ABOUT THIS TASK — In the material below, repeat only the lines from the one that holds "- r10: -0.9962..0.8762" through the final line, exactly as they stand.

INPUT —
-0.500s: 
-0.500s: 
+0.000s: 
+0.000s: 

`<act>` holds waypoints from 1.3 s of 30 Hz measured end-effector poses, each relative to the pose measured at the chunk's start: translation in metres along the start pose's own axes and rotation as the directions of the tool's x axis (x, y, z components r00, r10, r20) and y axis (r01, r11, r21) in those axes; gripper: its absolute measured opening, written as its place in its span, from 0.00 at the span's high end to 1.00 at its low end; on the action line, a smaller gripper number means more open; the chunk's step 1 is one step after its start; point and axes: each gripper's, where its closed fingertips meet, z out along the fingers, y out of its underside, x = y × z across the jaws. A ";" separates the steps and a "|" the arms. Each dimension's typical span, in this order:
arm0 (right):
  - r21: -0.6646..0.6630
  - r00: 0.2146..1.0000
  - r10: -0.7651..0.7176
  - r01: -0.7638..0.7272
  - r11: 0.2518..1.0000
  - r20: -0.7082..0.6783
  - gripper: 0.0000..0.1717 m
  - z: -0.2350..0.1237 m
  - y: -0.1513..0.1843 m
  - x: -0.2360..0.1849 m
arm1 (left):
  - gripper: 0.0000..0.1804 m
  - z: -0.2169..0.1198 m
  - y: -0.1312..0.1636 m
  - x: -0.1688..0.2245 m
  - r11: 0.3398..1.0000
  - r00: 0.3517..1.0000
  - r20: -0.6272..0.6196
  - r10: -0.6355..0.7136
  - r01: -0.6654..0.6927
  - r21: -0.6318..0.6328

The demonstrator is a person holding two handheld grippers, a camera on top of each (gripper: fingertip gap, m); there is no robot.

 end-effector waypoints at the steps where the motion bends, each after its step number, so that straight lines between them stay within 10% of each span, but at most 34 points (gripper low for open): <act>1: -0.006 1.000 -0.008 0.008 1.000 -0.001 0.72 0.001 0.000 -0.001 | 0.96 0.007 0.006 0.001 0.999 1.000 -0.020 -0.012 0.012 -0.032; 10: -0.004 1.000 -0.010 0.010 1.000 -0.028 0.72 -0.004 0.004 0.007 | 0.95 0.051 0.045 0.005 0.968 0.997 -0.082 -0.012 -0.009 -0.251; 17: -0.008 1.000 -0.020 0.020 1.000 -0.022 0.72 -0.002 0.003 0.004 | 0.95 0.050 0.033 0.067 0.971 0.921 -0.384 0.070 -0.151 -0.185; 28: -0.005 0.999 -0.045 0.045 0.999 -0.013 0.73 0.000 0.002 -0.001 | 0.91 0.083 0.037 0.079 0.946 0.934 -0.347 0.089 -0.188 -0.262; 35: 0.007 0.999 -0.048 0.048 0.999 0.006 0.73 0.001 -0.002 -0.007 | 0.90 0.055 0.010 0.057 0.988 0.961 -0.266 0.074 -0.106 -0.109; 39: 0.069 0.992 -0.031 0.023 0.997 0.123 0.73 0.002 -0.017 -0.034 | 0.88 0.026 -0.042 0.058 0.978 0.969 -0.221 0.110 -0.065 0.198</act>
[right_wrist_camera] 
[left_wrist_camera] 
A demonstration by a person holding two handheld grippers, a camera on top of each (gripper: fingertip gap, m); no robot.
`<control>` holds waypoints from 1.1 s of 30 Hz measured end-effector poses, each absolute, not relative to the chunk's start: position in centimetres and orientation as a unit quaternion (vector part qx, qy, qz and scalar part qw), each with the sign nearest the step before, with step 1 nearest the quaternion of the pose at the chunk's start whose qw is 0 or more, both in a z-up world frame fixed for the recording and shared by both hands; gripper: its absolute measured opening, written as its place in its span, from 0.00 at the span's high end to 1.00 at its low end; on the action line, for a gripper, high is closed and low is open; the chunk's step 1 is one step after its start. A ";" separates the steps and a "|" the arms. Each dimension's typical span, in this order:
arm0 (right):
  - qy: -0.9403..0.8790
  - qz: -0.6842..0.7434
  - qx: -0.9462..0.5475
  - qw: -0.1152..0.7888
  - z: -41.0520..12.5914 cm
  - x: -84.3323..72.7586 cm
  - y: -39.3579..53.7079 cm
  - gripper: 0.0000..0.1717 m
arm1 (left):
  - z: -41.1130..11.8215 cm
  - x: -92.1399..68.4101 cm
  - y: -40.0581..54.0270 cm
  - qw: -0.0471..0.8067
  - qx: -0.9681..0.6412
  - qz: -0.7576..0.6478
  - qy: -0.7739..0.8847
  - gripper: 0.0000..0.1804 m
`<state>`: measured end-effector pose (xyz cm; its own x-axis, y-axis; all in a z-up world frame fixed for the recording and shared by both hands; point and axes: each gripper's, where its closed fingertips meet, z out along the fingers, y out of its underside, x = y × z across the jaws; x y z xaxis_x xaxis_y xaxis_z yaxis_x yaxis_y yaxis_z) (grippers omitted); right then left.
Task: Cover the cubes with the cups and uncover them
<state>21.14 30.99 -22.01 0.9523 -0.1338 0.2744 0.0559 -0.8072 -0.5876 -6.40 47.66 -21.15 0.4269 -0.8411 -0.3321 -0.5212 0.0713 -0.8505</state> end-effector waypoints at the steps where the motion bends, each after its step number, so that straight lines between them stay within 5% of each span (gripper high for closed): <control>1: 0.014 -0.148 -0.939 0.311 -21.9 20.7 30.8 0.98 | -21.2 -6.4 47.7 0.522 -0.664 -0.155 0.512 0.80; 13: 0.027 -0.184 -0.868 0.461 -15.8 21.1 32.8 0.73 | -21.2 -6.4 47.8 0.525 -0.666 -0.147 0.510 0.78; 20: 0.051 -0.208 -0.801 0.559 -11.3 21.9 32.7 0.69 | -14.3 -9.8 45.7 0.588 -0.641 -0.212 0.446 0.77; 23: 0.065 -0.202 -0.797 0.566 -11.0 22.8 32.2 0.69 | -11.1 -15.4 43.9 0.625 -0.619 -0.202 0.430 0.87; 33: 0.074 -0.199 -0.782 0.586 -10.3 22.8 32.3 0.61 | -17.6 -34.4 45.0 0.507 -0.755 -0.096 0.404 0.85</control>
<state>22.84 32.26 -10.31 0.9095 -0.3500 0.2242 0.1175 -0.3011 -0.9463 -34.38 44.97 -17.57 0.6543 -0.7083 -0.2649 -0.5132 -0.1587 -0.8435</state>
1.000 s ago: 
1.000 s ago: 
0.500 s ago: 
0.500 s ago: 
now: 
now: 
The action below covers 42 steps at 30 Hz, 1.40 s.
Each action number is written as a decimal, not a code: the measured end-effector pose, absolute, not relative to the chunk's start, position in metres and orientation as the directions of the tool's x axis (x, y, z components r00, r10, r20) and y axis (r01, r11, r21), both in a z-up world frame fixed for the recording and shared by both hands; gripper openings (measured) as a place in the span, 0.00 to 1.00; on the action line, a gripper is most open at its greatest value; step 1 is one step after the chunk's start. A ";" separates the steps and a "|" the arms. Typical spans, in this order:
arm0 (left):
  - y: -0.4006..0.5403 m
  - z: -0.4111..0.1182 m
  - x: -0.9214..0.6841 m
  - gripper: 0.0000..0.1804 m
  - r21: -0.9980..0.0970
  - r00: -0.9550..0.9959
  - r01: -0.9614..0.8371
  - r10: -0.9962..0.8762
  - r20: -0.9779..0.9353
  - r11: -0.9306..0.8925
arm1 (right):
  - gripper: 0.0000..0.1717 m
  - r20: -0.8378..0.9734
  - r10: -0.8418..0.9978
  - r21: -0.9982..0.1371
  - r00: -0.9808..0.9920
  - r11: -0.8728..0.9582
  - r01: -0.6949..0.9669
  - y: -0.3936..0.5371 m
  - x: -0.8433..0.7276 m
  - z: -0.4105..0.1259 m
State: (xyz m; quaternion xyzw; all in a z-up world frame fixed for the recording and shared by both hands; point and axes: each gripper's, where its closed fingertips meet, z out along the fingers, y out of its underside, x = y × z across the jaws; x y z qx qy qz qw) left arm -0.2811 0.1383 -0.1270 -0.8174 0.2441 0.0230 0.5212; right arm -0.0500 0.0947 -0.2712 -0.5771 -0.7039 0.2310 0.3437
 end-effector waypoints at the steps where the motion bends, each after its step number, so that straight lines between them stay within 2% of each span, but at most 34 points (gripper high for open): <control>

RESPONSE TO THE EXERCISE —
  - r10: -0.9962..0.8762
  - r20: -0.9779..0.9353
  - r11: -0.9306..0.8925
arm1 (right):
  - gripper: 0.0000..0.1717 m
  - r20: -0.8378..0.9734
  - r10: -0.8418..0.9978
  - r21: -0.9982..0.1371
  - r00: -0.9808..0.9920
  - r11: -0.8728..0.9582
  - r01: -0.6949..0.9669
  - y: -0.3936..0.5371 m
  - x: -0.8433..0.7276 m
  - z: -0.4105..0.1259 m
State: (xyz m; quaternion xyzw; all in a z-up world frame fixed for the recording and shared by both hands; point and axes: each gripper's, where its closed fingertips meet, z out along the fingers, y out of its underside, x = y × z across the jaws; x y z qx qy qz qw) left arm -0.2811 0.1383 -0.1270 -0.8174 0.2441 0.0230 0.5212; right arm -0.0500 0.0947 -0.2712 -0.5771 -0.7039 0.2310 0.3437
 end-effector waypoints at the steps where the motion bends, each after its step number, so that straight lines between them stay within 2% of each span, but at most 34 points (gripper high for open): <control>

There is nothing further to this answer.